Tag Archives: Rob Savage

Lights On For Safety

The Boogeyman

by George Wolf

You see that a new horror flick is PG-13, and you might begin making some assumptions.

There will be jump scares, some dream sequence fake-outs, maybe a conveniently placed box ‘O clues. It’s hard to blame you for these expectations, and The Boogeyman does little to upend them.

Therapist Dr. William Harper (Chris Messina) recently lost his wife in a car accident. His teenage daughter Sadie (Yellowjackets‘ Sophie Thatcher) is withdrawing, while his younger one, Sawyer (supercute Vivien Lyra Blair from Bird Box and the Obi-Wan Kenobi series), has developed a strong fear of the dark.

And just when the family is trying to get back into some sort of routine, the troubled Lester Billings (David Dastmalchian) crashes the Dr.’s office with a wild claim.

Lester didn’t kill his three kids like the cops are claiming. A monster did it. A monster that lives in the darkness. A monster that follows you to places like home offices.

Writers Scott Beck and Bryan Woods help adapt a Stephen King short story with little of the tension or thrills that drove their script for A Quiet Place. Director Rob Savage (Host) has some visual fun with Sawyer’s round nite lite rolling through dark spaces, but it isn’t long before the familiar beats, questionable internal logic and middling creature effects bog the film’s 98 minutes down in tedium.

The cast (including Marin Ireland as a battle-weary Mrs. Billings) is strong and willing, but the darkened playground of The Boogeyman is only for the scaredy-est of cats. And for horror fans wanting another PG-13 gem like The Ring, or a grief metaphor as deeply felt as The Babadook, the long wait just gets longer.

Zoom and Gloom

Host

by Hope Madden

It was bound to happen, and no doubt the inanely titled Host is the first in a succession of films to tap into quarantine and pandemic frustrations to fuel horror. The fact that co-writer/director Rob Savage employs found footage for his of-the-moment horror show seems even more obvious.

Sometimes, though, it’s the most obvious choices that work out. Savage taps into the real emotional gap between face-to-face and virtual relationships as a handful of mates jump on a Zoom meeting for a bit if fun.
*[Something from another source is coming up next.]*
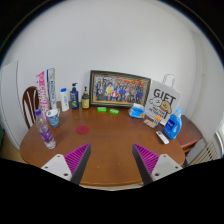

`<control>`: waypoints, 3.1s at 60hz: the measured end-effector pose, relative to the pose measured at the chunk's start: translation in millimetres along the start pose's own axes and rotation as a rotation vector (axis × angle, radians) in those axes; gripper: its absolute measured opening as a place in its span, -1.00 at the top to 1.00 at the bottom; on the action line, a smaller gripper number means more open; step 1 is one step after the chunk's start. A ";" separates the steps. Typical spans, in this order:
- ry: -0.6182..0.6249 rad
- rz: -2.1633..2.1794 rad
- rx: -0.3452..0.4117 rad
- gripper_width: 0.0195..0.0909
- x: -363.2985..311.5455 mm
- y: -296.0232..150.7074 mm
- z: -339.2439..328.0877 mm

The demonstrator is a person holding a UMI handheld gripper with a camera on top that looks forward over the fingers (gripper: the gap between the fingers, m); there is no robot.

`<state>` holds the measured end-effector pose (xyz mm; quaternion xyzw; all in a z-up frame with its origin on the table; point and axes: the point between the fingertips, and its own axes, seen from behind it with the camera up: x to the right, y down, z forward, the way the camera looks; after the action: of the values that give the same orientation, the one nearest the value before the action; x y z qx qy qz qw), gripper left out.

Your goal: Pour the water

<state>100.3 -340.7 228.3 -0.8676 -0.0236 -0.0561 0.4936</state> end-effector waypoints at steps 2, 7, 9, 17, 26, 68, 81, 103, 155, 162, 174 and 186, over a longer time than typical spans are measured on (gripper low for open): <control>-0.007 -0.004 -0.006 -0.85 -3.7 2.0 -0.1; -0.021 -0.013 -0.014 -0.85 -21.6 7.7 3.2; -0.031 -0.018 -0.019 -0.85 -31.1 11.0 4.8; -0.081 -0.037 -0.031 -0.85 -85.9 24.2 12.6; -0.157 -0.058 -0.049 -0.86 -166.7 42.1 19.3; -0.174 0.036 0.143 0.16 -354.7 21.3 184.0; -0.137 0.004 0.139 0.58 -353.1 20.7 182.8; 0.139 -0.277 0.170 0.58 -255.5 -72.8 191.5; 0.518 -1.797 0.122 0.57 -249.2 -172.9 291.6; 0.496 -1.813 0.127 0.57 -252.6 -170.4 293.1; 0.382 -1.543 0.137 0.57 -244.7 -173.2 285.9; 0.201 -1.016 0.205 0.57 -241.2 -190.8 263.7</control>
<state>-137.9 -13.0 228.6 -0.6844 -0.3990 -0.3686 0.4865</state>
Separated because of lockdown, the buddies decide to create an event: an online séance. Haley (Haley Bishop) is hoping her friends will be respectful of the medium Seylan (Seylan Baxter), but those hopes are dashed when Teddy (Edward Linard) convinces the group to do a shot every time Seylan says “astro plane.”

“It’s astral plane,” Haley sighs.

Naturally, their irreverence is repaid.

Savage treads the same aesthetic as The Den or Unfriended: Dark Web, but in many ways his effort is even more successful—perhaps because it speaks so articulately to our immediate condition. Host is incredibly simple and spooky in the way that it exploits our isolation and the vulnerability that comes with that.

And while the medium itself is hardly groundbreaking and is sometimes irritating, Savage takes advantage of the limitations of found footage horror. The likability of the characters help you suspend disbelief during the portions where they’d clearly have put down the damn computer, and because the film manages to keep your interest, you get to enjoy the spook house effects. A lot of these jump scares are old school fun.

Lean and mean, running a brisk 56 minutes, the film doesn’t busy itself too much with why or how or really even what. Instead it quickly upends our new normal with old fashioned scares.